• Work to complete: Write the listing out once more, with every line exactly as it stands.
[Source data — start]
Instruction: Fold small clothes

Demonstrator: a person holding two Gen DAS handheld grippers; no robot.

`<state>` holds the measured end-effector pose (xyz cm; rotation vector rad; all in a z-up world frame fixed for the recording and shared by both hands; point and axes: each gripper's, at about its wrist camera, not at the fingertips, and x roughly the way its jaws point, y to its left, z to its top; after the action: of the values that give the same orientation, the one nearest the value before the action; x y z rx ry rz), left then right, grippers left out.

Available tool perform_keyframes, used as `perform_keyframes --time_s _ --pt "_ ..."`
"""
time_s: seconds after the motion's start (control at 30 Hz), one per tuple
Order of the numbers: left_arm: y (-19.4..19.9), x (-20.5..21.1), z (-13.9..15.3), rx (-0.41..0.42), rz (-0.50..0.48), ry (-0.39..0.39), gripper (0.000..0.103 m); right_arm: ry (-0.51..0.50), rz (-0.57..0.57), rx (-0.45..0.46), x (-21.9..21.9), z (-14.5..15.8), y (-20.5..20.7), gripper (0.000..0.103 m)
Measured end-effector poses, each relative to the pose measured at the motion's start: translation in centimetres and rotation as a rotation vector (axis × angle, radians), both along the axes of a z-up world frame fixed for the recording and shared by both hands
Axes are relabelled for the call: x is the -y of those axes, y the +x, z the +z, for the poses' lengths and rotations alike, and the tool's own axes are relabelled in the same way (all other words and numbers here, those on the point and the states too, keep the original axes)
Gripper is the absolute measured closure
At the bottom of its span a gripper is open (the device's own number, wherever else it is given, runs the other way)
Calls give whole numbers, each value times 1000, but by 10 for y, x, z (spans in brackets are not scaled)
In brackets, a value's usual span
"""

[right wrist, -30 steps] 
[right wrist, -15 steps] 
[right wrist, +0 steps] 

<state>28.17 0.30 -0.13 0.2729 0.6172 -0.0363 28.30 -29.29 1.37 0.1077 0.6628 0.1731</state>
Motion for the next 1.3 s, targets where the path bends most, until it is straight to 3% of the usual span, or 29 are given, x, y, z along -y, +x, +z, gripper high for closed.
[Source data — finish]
• Answer to this problem:
Instruction: Fold small clothes

Demonstrator: a person holding two Gen DAS handheld grippers; no robot.

`<state>` holds the measured end-effector pose (xyz cm; rotation vector rad; all in a z-up world frame fixed for the recording and shared by both hands; point and axes: each gripper's, at about its wrist camera, not at the fingertips, and x roughly the way its jaws point, y to its left, z to its top; after the action: of the values that give the same orientation, the one nearest the value before the action; x y z rx ry rz), left then right, grippers left out.

Available tool perform_keyframes, used as `perform_keyframes --time_s _ --pt "_ ..."`
"""
time_s: seconds after the motion's start (control at 30 Hz), one per tuple
Order of the numbers: left_arm: y (-19.4..19.9), x (-20.5..21.1), z (-13.9..15.3), rx (-0.41..0.42), rz (-0.50..0.48), ry (-0.39..0.39), gripper (0.000..0.103 m); right_arm: ry (-0.51..0.50), rz (-0.57..0.57), rx (-0.45..0.46), x (-21.9..21.9), z (-14.5..15.8), y (-20.5..20.7), gripper (0.000..0.103 m)
Measured end-effector poses, each relative to the pose measured at the motion's start: translation in centimetres and rotation as a rotation vector (axis × angle, radians), both along the axes of a z-up world frame fixed for the recording and shared by both hands
Axes are relabelled for the call: x is the -y of those axes, y the +x, z the +z, for the poses' lengths and rotations alike, and the tool's own axes are relabelled in the same way (all other words and numbers here, those on the point and the states too, keep the original axes)
Gripper is the absolute measured closure
At the bottom of its span a gripper is open (the device's own number, wherever else it is given, runs the other way)
Calls give whole numbers, each value times 1000, but by 10 for y, x, z (spans in brackets are not scaled)
In brackets, a value's usual span
"""

[right wrist, -30 steps] 
[right wrist, -15 steps] 
[right wrist, +0 steps] 

<state>28.17 0.30 -0.13 0.2729 0.6172 -0.0363 28.30 -29.29 1.37 0.1077 0.6628 0.1731</state>
Motion for the next 1.3 s, targets where the path bends most, until it is straight to 3% of the usual span, or 29 are given, x, y, z along -y, +x, +z, gripper high for closed.

This brings the exercise to completion.